» **Data listing**
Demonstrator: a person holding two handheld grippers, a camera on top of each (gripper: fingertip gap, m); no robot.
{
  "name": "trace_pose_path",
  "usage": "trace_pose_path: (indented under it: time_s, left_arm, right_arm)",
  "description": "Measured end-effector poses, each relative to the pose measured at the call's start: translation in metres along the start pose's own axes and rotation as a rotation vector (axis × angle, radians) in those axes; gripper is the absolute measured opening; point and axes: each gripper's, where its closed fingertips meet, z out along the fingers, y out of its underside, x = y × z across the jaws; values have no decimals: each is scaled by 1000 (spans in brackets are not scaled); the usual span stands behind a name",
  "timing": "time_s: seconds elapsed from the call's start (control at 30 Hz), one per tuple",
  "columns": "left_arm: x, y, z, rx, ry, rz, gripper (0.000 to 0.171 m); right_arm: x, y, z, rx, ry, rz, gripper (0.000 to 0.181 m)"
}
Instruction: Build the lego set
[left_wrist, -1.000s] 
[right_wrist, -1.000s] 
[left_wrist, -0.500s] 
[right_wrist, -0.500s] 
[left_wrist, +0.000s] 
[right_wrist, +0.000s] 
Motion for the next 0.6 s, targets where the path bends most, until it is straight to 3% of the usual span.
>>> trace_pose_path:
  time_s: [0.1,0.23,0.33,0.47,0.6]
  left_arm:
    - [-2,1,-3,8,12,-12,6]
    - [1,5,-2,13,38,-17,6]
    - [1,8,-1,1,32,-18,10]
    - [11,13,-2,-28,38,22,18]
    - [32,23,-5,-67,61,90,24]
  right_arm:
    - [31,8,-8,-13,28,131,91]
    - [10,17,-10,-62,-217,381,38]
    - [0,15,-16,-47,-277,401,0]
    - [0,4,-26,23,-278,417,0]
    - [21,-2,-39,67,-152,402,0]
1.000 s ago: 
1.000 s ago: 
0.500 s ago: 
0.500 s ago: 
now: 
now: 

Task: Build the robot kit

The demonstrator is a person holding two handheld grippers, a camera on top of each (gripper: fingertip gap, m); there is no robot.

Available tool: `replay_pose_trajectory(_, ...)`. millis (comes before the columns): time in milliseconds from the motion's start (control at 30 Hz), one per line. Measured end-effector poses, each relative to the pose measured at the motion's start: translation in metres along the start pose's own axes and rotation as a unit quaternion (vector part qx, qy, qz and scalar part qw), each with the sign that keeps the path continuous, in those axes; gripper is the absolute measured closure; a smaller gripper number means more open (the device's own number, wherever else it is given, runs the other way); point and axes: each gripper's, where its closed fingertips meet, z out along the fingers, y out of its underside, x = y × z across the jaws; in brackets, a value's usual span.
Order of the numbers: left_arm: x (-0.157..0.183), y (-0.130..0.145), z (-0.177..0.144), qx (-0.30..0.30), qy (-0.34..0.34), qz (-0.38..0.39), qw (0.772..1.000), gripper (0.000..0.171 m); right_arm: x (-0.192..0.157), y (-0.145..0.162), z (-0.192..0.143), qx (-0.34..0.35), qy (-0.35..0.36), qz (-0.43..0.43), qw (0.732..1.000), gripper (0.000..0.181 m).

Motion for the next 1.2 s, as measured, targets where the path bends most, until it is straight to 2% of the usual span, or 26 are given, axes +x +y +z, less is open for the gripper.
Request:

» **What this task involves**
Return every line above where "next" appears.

» **Exercise result**
Motion for the next 0.6 s, targets where the path bends most, until it is straight to 3% of the usual span.
Motion for the next 1.2 s, as measured, targets where the path bends most, until it is straight to 2% of the usual span, or 26 are given, axes +x +y +z, less is open for the gripper.

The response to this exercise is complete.